So let’s get one thing straight: I have a tiny confession to make.

Prior to this week, I had never eaten meringue cookies.

Not even meringue pie.

So. . . when I was searching around the interwebs for something to do with my leftover egg whites, and came across meringue cookies, I decided to give it a try. I have always been way too intimidated to try anything like meringues which seem so technical, but I decided I’d rather try than waste even more egg whites. I hate wasting food!

The only problem was, when I was finished making them, I didn’t know if they turned out right or not. I mean, how would I know if I had never eaten them before? After sampling my first attempt, I texted my hubby:

Are meringue cookies supposed to resemble candy-flavored packing styrofoam? If so, then SCORE!!!

Seriously. . . are they?

Well, either way, I like them. I think you will too.
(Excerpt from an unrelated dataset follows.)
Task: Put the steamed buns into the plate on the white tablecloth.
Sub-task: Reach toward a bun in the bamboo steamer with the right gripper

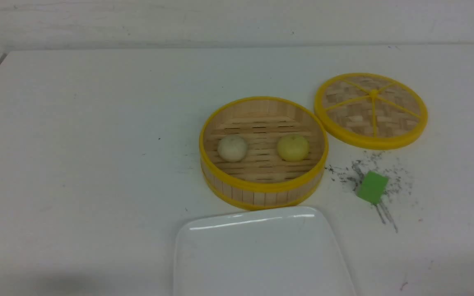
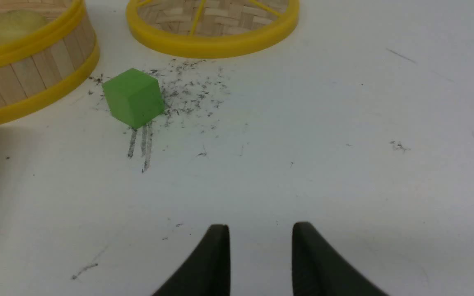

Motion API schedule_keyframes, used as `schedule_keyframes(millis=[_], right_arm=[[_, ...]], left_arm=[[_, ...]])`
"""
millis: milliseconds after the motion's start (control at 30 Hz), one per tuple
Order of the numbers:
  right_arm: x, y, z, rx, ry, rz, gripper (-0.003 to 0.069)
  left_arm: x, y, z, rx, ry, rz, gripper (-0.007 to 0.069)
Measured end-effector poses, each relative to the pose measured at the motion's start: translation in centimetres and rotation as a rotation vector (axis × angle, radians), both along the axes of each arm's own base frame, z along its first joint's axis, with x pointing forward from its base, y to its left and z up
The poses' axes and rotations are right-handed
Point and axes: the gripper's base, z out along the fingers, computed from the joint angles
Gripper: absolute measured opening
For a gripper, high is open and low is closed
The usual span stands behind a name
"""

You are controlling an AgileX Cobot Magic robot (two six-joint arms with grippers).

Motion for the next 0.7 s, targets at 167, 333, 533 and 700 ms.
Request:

I had to look around a bit at different recipes, as nothing I could find was exactly GAPS-legal. All of them required cream of tartar to help stiffen the egg whites. People on GAPS can’t have cream of tartar, so I decided to go ahead and try to wing it.

Don’t you love winging it? Yes, I have a lot of failures, but the successes more than make up for the failures.

Anyway, another issue I had was the recipes I was coming across called for wayyyyy too much sugar. And there I decided to wing it again using much less honey than the other recipes. They are still a little sweet to me as it is.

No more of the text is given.